Now that only tells you what any idiot could have figured out, that scoring more and allowing fewer goals over a season gets you a better spot in the table. But I thought the coefficients might be interesting in themselves.

numerista
28 Sep 2005, 08:02 AM
It didn't end up making that much difference for the Quakes, though. They ranked 4th on points, 4th on offense, and 3rd on defense.

The 2000 Quakes? I believe that they finished 12th on points and 12th on offense, but a strong-looking 4th on defense.

And is that really noise, or does it just prove the point that the key factor to placement in the table is being able to score some goals yourself?

In isn't only a question of what that Quakes team was able to do. It's also a question of what they chose to do. Because they were overmatched, they adopted a heavily defensive playing style.

Stan Collins
28 Sep 2005, 02:48 PM
The 2000 Quakes? I believe that they finished 12th on points and 12th on offense, but a strong-looking 4th on defense. Ah, well, the confusion there is I only compared across divisions, which for the most part helps iron out schedule variations. Thererfore they were 4th in their 4-team division on offense, 3rd in defense, and 4th overall.

It isn't only a question of what that Quakes team was able to do. It's also a question of what they chose to do.
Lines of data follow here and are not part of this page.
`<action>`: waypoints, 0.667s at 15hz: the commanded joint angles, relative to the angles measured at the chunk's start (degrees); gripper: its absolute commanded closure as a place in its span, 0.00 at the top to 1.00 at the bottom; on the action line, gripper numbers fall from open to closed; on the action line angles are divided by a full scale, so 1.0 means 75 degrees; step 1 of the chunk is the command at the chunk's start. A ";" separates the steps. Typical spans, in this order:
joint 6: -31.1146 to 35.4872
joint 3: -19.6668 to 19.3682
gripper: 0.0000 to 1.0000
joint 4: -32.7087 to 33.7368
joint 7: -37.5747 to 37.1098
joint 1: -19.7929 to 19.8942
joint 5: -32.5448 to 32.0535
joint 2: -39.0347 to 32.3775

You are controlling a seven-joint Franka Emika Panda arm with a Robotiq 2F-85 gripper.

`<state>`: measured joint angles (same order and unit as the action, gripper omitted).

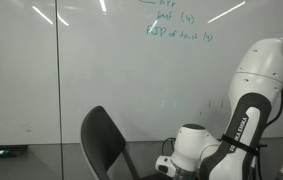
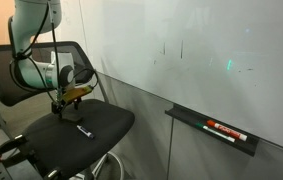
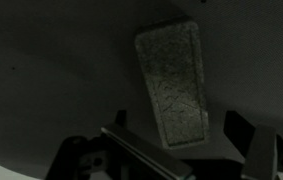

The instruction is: Use the eraser to wipe the markings on the whiteboard

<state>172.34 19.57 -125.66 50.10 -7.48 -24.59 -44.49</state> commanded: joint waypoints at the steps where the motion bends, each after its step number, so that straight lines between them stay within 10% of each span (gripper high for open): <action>1: 0.0040 -0.0134 1.00 0.0039 0.0207 -0.0104 -0.0160 0.0009; 10: 0.0310 -0.0385 0.96 -0.0029 0.0265 -0.0206 -0.0206 -0.0050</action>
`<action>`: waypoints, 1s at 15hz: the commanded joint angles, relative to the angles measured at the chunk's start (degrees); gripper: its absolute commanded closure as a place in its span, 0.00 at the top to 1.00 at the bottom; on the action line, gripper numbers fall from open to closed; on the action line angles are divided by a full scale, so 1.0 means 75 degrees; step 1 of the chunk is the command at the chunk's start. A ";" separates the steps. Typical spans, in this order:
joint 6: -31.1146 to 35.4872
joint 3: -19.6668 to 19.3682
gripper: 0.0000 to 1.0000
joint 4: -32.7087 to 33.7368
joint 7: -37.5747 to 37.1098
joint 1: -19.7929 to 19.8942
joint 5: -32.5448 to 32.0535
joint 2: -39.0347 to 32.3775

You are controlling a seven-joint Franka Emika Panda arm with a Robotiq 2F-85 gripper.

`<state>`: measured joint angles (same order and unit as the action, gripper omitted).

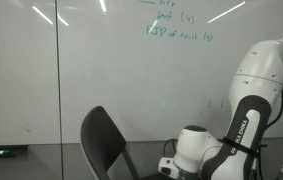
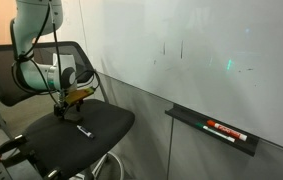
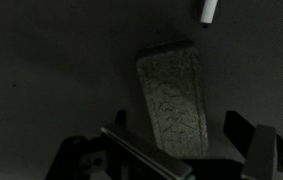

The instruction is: Use the eraser to wipe the markings on the whiteboard

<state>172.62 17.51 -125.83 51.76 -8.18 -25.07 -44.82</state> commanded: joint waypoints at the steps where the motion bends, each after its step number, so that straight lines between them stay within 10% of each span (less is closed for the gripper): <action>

Because they were overmatched, they adopted a heavily defensive playing style. Yes, but there would be question as to whether this caused them to give up fewer goals than a team slightly better than they, who because of that played a slightly less defensive style.

And I think there would be question as to whether the phenomenon repeats itself very often. Most truly overmatched teams tend to give up rather a lot of goals even despite playing a defensive style. I doubt the remainder is enough to skew the thing very much.

Serie Zed
28 Sep 2005, 08:40 PM
You can regress on up to 16 variables at a time in Excel (IIRC).

Just define your Y variable as the wins column, then choose both the GF and GA columns for your X variables.